» **DIRECTIONS**
The answer must be every line of the records below that contains the word "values".

Collected data entries:
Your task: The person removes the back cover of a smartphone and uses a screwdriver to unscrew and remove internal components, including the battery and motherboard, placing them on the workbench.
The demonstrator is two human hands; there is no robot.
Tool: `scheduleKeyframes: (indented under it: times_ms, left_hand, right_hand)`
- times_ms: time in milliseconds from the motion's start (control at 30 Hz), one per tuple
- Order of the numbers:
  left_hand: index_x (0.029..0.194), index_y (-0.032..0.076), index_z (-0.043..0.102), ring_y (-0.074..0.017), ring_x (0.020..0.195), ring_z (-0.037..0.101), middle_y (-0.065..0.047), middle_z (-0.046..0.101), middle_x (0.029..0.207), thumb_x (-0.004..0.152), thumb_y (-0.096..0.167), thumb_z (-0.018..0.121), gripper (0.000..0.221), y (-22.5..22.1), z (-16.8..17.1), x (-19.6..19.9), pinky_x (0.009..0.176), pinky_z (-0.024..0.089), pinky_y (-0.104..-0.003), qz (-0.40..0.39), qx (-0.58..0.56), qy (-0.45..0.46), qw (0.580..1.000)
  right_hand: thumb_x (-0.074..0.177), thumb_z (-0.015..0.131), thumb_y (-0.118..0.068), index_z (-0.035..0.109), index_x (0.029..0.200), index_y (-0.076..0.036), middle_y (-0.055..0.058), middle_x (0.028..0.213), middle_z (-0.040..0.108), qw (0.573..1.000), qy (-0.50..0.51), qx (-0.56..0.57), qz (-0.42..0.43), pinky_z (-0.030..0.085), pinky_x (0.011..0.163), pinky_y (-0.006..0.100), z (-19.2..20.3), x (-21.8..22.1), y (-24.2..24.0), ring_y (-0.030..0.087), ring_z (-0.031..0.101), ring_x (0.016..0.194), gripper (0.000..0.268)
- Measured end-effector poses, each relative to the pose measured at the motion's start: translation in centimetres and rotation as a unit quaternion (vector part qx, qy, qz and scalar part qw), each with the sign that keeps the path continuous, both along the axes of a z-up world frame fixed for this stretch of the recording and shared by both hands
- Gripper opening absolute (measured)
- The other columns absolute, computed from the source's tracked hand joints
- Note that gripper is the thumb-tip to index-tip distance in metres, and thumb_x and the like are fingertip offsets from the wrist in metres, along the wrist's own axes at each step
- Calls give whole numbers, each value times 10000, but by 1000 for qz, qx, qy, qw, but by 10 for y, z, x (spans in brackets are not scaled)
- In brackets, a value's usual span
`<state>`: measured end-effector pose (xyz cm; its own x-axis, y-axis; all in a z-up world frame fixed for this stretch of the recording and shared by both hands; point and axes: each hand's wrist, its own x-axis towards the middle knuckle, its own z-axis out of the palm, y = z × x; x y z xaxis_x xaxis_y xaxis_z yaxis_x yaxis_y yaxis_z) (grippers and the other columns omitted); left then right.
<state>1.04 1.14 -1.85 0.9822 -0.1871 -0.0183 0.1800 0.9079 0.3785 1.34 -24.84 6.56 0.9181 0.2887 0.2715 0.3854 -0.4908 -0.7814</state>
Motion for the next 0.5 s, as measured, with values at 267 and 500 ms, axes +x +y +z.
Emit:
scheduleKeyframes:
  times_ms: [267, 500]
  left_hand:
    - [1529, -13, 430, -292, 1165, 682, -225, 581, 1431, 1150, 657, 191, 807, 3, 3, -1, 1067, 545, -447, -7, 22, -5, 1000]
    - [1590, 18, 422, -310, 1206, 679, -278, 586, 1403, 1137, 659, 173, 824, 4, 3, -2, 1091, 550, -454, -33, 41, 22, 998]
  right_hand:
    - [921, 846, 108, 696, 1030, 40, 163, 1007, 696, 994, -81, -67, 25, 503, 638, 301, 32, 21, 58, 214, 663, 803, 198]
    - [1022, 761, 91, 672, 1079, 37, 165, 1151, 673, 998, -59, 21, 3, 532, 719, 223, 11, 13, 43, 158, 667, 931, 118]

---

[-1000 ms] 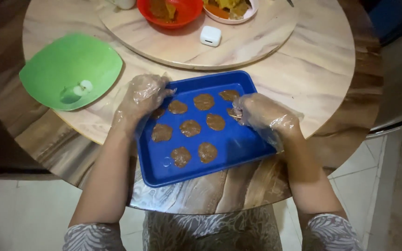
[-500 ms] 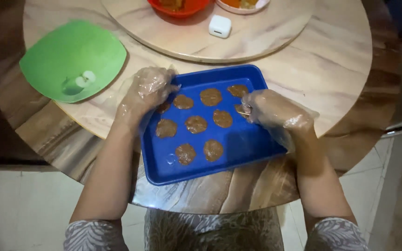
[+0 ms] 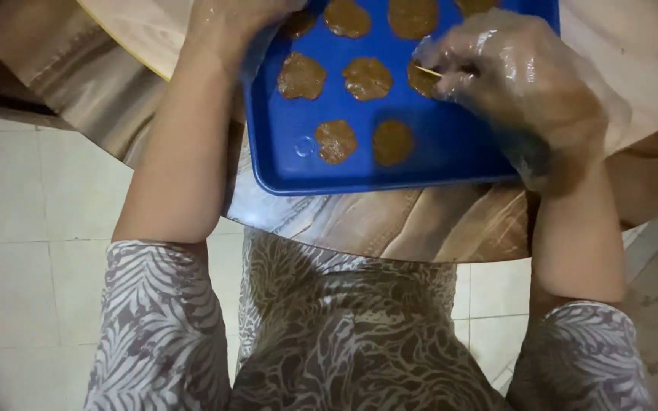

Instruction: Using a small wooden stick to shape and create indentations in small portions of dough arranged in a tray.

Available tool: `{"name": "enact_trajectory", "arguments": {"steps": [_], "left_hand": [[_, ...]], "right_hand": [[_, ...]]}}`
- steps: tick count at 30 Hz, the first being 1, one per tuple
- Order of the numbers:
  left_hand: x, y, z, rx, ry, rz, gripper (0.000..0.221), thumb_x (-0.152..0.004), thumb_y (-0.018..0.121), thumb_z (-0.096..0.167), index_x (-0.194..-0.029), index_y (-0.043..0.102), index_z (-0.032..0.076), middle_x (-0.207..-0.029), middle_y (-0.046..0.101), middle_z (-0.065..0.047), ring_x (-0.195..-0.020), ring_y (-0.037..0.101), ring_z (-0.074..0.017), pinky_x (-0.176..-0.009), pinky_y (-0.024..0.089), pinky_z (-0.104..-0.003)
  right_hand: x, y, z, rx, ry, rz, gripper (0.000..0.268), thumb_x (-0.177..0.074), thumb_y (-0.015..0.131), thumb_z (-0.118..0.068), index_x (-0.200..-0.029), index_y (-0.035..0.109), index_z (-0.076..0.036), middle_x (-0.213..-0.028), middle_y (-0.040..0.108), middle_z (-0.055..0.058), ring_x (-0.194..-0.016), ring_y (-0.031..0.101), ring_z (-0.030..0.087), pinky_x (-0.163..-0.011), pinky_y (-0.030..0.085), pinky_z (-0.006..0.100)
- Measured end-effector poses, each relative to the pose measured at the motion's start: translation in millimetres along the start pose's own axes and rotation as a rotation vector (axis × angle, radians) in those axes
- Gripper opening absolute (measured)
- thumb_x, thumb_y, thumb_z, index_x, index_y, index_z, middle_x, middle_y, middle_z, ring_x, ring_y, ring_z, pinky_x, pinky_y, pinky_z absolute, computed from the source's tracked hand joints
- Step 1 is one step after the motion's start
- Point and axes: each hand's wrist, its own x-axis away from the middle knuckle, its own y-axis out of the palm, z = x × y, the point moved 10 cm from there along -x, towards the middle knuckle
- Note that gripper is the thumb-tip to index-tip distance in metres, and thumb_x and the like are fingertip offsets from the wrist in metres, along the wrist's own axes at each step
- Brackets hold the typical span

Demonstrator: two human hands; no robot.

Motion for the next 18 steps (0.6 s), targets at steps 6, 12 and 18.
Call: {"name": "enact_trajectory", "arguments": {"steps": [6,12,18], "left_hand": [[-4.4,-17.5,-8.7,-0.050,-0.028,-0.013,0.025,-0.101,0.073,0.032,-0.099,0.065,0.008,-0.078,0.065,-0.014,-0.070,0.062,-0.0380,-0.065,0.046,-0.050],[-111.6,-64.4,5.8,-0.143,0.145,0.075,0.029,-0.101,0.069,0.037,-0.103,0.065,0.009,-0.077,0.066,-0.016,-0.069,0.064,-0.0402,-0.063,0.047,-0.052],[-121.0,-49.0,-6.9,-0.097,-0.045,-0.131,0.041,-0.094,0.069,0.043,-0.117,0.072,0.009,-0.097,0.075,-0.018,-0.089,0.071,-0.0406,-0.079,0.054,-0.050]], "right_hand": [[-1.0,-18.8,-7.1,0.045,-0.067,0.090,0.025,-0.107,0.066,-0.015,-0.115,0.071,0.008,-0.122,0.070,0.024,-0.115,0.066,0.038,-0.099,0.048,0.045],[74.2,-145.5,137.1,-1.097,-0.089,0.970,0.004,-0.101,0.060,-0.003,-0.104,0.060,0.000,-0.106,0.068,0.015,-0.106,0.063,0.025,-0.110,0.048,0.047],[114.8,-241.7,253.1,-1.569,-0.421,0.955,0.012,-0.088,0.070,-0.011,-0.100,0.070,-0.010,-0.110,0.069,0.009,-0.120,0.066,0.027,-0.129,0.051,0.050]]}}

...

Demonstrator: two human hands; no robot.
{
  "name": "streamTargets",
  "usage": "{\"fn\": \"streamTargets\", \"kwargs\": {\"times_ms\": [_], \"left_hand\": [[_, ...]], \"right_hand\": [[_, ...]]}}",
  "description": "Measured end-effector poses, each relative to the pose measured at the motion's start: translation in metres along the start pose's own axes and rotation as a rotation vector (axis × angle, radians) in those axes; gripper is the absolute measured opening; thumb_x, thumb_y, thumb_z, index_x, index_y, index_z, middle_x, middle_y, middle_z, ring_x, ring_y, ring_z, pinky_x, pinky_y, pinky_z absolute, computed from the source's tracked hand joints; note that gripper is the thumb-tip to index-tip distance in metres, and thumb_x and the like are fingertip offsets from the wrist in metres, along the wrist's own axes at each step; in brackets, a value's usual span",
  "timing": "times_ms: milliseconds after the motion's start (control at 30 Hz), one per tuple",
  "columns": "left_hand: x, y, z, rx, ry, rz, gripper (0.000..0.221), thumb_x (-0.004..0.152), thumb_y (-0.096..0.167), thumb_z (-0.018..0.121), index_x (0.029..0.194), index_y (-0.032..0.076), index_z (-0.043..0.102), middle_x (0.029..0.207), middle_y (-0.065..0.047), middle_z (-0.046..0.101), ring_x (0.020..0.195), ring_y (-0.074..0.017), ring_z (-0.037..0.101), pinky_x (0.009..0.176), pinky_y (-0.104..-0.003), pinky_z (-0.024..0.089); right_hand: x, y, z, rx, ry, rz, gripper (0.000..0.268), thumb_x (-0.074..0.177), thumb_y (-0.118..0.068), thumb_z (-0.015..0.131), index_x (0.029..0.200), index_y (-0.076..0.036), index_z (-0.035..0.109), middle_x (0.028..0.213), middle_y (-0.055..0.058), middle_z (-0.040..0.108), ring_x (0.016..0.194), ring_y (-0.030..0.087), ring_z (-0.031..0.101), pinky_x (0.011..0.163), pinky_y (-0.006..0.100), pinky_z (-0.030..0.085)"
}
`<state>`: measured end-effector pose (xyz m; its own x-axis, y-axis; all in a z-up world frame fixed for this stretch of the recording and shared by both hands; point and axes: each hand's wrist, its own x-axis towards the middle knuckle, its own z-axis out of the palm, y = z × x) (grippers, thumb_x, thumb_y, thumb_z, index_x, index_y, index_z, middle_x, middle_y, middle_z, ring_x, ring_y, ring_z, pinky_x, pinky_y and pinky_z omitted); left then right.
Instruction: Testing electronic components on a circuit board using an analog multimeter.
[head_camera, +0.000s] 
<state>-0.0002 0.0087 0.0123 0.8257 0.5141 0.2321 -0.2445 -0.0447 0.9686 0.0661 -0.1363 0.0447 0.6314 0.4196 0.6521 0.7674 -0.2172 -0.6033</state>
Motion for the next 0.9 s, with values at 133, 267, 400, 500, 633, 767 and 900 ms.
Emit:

» **EXERCISE OUTPUT**
Motion for the next 0.5 s, as measured, with values at 267 and 500 ms, axes +x +y +z.
Motion for the next 0.9 s, with values at 133, 267, 400, 500, 633, 767 and 900 ms.

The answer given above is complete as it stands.